- Directed by: Joël Florescu, Michaël Florescu
- Written by: Joël Florescu, Michaël Florescu
- Produced by: Ronella Sezonov
- Starring: Bianca Valea, Ovidu Niculescu
- Cinematography: Ronella Sezonov
- Edited by: Alice Gheorghiu
- Distributed by: IndiePix Films (US)
- Release date: 24 June 2014;
- Running time: 102 minutes
- Country: Romania
- Language: Romanian

= So Bright Is the View =

So Bright Is the View (Romanian: Atât de strălucitoare e vederea) is a 2014 Romanian film written and directed by twin brothers Joël and Michaël Florescu. It premiered as part of the Official Selection of the 36th Moscow International Film Festival.

==Plot==

Present day Bucharest. Estera is pursuing a job opportunity in Atlanta.
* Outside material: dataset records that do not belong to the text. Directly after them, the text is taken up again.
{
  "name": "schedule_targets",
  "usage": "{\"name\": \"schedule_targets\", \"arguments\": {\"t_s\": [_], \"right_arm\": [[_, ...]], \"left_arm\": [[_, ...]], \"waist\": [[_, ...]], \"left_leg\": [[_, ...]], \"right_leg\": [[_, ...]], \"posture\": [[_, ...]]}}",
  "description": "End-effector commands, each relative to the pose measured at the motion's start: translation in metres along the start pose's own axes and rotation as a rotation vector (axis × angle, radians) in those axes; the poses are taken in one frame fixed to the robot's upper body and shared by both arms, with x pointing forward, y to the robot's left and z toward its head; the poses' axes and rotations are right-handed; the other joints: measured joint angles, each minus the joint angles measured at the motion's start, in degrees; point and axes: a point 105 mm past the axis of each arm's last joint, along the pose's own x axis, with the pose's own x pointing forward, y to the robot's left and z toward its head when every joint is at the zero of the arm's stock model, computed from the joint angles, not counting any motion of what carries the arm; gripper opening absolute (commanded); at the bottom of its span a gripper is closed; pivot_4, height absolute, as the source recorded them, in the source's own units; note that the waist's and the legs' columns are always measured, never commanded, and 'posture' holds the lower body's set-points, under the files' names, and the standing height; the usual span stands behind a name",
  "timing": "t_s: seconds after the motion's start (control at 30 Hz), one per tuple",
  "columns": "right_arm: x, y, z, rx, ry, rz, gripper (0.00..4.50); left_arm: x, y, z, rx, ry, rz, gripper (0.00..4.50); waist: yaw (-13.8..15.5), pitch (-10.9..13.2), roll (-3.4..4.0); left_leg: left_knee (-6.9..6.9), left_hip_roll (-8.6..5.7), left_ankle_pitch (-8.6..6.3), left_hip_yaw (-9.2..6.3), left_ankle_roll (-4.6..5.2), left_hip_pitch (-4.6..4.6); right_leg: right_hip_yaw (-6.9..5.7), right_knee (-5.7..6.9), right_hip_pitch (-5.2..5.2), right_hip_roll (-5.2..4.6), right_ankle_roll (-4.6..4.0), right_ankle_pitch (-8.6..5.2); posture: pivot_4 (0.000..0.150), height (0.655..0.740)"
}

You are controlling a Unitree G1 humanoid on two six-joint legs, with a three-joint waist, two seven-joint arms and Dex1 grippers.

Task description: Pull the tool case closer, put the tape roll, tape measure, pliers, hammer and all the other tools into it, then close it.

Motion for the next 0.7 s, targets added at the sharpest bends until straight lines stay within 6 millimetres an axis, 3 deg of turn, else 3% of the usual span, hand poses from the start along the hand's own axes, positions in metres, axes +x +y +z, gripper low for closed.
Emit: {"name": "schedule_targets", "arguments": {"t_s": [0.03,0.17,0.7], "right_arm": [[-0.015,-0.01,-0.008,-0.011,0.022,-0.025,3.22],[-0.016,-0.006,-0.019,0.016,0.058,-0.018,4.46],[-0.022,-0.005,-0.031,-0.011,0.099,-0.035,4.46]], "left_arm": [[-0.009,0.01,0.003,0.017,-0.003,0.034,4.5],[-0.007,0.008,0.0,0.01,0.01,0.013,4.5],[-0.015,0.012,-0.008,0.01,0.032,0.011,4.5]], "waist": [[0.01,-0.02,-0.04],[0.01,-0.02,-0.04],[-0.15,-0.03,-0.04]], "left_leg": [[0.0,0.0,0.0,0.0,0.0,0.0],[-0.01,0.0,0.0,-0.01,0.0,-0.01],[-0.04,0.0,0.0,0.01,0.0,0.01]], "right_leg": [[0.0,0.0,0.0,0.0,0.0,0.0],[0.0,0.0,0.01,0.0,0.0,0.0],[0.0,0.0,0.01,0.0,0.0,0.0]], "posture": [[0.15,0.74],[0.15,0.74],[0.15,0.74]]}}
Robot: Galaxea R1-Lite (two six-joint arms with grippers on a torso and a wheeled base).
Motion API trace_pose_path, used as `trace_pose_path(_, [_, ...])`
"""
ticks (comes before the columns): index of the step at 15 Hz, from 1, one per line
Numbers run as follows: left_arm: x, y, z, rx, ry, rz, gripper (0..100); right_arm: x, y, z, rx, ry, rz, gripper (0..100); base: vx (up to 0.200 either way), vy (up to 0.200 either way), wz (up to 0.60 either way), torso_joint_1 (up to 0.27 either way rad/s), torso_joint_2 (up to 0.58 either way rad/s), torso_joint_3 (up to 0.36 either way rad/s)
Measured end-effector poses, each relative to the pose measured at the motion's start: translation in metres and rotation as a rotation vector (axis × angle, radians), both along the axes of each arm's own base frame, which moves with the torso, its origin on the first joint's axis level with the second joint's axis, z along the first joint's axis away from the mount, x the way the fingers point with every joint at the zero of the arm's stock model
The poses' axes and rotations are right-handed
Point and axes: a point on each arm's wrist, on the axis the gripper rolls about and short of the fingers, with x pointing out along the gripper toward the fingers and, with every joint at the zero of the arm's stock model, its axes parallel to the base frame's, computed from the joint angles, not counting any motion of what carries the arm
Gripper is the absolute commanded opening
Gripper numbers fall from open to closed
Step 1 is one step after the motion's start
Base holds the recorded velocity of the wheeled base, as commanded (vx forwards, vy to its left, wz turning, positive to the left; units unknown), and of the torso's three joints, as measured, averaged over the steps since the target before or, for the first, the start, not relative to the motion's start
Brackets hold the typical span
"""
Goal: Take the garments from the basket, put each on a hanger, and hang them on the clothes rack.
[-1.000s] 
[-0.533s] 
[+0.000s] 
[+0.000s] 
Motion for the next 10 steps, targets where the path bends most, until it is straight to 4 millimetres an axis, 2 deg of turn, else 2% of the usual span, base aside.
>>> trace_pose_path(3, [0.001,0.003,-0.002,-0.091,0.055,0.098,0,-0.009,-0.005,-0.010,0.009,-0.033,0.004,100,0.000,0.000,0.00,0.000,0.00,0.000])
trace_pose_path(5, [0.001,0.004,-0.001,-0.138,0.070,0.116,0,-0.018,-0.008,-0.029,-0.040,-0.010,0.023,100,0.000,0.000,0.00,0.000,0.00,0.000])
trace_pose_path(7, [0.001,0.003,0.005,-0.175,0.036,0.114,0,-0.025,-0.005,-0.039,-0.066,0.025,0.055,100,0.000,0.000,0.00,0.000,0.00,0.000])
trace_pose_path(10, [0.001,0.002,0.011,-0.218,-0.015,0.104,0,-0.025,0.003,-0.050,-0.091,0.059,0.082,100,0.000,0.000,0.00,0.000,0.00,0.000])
She puts her hope in a "friend-interview" with Mike, a Romanian-American entrepreneur who reveals himself to be a domineering wreck with issues of his own.

==Cast==

- Bianca Valea as Estera
- Ovidiu Niculescu as Mike
- Robi Urs as Vlad
- Valentina Popa as Raluca
- Dana Apostol as Rivka
- Cristina Olteanu as Oana
- Dana Cucos as Luminita

==Filmmakers==

Joel Florescu and Michael Florescu, the writers and directors, are twin brothers of Franco-Romanian origin who began their cinematographic projects in Bucharest as part of the Romanian Independent Film Collective.

==Reception==

David Walsh has dubbed So Bright Is the View "a serious film" and noted the film's "sociological significance", indicating the emergence of a new generation of filmmakers in Romania that critically addresses contemporary socioeconomic realities. Walsh praised the Florescu brothers' "obvious talent" and "ability to present the drama of everyday life", while critiquing the film's aesthetic "formalism".

==Distribution==

The film was acquired for distribution in North America by IndiePix Films.